[The task]
Output each entry exactly; skip nothing.

Records excerpted from a collection:
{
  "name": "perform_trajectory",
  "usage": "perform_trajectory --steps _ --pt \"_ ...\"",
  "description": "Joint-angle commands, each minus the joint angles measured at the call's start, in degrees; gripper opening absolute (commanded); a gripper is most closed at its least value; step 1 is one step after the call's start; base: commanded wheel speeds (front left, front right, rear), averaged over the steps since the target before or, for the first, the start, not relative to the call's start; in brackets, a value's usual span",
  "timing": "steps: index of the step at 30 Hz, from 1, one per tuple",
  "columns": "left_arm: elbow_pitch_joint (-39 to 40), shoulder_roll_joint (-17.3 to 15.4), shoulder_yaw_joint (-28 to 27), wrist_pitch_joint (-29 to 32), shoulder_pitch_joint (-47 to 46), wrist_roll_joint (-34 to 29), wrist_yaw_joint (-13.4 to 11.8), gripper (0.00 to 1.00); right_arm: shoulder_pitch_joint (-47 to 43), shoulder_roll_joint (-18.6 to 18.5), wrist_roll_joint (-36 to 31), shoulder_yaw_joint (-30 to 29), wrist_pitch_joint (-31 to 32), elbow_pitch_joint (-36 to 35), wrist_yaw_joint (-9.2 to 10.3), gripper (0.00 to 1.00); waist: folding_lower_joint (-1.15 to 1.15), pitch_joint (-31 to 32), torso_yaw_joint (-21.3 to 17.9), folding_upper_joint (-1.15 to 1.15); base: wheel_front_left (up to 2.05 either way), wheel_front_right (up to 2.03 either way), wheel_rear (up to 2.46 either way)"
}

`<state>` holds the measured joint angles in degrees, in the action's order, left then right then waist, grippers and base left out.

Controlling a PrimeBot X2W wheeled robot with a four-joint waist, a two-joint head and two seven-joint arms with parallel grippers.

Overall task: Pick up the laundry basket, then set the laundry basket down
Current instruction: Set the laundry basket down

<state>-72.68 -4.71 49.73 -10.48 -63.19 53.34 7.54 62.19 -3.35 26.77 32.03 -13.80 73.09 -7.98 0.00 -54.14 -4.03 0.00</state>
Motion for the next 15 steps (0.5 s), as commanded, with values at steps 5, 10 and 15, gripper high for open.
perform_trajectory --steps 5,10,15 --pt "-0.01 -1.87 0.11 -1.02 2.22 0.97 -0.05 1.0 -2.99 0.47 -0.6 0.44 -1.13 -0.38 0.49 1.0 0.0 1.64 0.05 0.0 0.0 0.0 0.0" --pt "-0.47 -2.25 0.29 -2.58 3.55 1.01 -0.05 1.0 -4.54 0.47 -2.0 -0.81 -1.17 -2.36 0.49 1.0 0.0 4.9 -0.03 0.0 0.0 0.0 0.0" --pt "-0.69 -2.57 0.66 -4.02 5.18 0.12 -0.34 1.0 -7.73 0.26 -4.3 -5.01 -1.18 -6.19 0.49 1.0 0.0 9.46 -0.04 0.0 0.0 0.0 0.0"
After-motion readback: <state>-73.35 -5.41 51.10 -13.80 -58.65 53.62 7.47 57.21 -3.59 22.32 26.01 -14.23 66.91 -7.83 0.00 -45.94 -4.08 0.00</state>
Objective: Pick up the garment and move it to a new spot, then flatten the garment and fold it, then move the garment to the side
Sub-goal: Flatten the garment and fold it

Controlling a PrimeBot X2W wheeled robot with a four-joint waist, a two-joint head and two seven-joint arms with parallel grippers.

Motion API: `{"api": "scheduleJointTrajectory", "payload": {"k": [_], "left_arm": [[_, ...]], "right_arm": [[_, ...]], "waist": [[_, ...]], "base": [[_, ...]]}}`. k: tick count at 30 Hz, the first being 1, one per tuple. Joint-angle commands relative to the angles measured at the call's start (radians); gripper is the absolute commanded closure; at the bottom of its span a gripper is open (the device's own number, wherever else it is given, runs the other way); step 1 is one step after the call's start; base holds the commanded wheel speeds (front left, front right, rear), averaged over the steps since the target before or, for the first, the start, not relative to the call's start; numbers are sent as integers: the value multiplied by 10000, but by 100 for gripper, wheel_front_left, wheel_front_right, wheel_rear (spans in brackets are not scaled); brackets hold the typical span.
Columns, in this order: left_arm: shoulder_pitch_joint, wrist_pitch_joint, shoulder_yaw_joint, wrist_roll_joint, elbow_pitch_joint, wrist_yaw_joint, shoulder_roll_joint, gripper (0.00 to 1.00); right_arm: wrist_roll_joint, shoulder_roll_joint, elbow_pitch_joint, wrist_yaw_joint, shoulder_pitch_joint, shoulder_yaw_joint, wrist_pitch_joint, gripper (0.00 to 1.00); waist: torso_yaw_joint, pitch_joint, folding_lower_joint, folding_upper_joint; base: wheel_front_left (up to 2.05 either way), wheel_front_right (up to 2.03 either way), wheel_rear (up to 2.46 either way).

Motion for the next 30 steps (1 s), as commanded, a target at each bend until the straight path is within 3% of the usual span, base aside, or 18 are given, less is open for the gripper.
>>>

[Output for this task]
{
  "name": "perform_trajectory",
  "usage": "perform_trajectory --steps _ --pt \"_ ...\"",
  "description": "Joint-angle commands, each minus the joint angles measured at the call's start, in degrees; gripper opening absolute (commanded); a gripper is most closed at its least value; step 1 is one step after the call's start; base: commanded wheel speeds (front left, front right, rear), averaged over the steps since the target before or, for the first, the start, not relative to the call's start; in brackets, a value's usual span",
  "timing": "steps: index of the step at 30 Hz, from 1, one per tuple",
  "columns": "left_arm: elbow_pitch_joint (-39 to 40), shoulder_roll_joint (-17.3 to 15.4), shoulder_yaw_joint (-28 to 27), wrist_pitch_joint (-29 to 32), shoulder_pitch_joint (-47 to 46), wrist_roll_joint (-34 to 29), wrist_yaw_joint (-13.4 to 11.8), gripper (0.00 to 1.00); right_arm: shoulder_pitch_joint (-47 to 43), shoulder_roll_joint (-18.6 to 18.5), wrist_roll_joint (-36 to 31), shoulder_yaw_joint (-30 to 29), wrist_pitch_joint (-31 to 32), elbow_pitch_joint (-36 to 35), wrist_yaw_joint (-9.2 to 10.3), gripper (0.00 to 1.00); waist: folding_lower_joint (-1.15 to 1.15), pitch_joint (-31 to 32), torso_yaw_joint (-21.3 to 17.9), folding_upper_joint (-1.15 to 1.15); base: wheel_front_left (up to 2.05 either way), wheel_front_right (up to 2.03 either way), wheel_rear (up to 2.46 either way)"
}

`<state>` holds the measured joint angles in degrees, in the action's order, left then right then waist, grippers and base left out.

Controlling a PrimeBot X2W wheeled robot with a four-joint waist, a two-joint head and two seven-joint arms with parallel grippers.

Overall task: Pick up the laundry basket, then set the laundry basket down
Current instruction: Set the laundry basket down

<state>-72.68 -4.71 49.73 -10.48 -63.19 53.34 7.54 62.19 -3.35 26.77 32.03 -13.80 73.09 -7.98 0.00 -54.14 -4.03 0.00</state>
Motion for the next 15 steps (0.5 s), as commanded, with values at steps 5, 10 and 15, gripper high for open.
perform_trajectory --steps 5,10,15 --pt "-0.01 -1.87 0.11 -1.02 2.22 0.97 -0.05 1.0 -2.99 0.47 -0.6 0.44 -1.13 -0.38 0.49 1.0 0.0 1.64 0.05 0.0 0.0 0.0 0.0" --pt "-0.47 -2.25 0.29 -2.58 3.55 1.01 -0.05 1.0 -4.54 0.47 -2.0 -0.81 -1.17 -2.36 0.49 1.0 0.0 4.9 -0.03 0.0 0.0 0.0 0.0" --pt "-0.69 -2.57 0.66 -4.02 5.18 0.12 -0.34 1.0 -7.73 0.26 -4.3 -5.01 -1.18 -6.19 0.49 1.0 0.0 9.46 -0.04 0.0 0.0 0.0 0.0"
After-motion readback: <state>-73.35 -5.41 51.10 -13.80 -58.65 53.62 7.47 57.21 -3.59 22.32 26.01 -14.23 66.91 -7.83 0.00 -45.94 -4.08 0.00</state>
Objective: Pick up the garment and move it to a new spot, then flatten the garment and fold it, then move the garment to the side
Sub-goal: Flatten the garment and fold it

Controlling a PrimeBot X2W wheeled robot with a four-joint waist, a two-joint head and two seven-joint arms with parallel grippers.

Motion API: `{"api": "scheduleJointTrajectory", "payload": {"k": [_], "left_arm": [[_, ...]], "right_arm": [[_, ...]], "waist": [[_, ...]], "base": [[_, ...]]}}`. k: tick count at 30 Hz, the first being 1, one per tuple. Joint-angle commands relative to the angles measured at the call's start (radians); gripper is the absolute commanded closure; at the bottom of its span a gripper is open (the device's own number, wherever else it is given, runs the other way); step 1 is one step after the call's start; base holds the commanded wheel speeds (front left, front right, rear), averaged over the steps since the target before or, for the first, the start, not relative to the call's start; numbers are sent as integers: the value multiplied by 10000, but by 100 for gripper, wheel_front_left, wheel_front_right, wheel_rear (spans in brackets are not scaled); brackets hold the typical span.
Columns, in this order: left_arm: shoulder_pitch_joint, wrist_pitch_joint, shoulder_yaw_joint, wrist_roll_joint, elbow_pitch_joint, wrist_yaw_joint, shoulder_roll_joint, gripper (0.00 to 1.00); right_arm: wrist_roll_joint, shoulder_roll_joint, elbow_pitch_joint, wrist_yaw_joint, shoulder_pitch_joint, shoulder_yaw_joint, wrist_pitch_joint, gripper (0.00 to 1.00); waist: torso_yaw_joint, pitch_joint, folding_lower_joint, folding_upper_joint; base: wheel_front_left (up to 2.05 either way), wheel_front_right (up to 2.03 either way), wheel_rear (up to 2.46 either way).

Motion for the next 30 steps (1 s), as commanded, a target at each bend until the straight path is within 3% of the usual span, base aside, or 18 are given, less is open for the gripper.
>>>

Nothing else belongs in the output.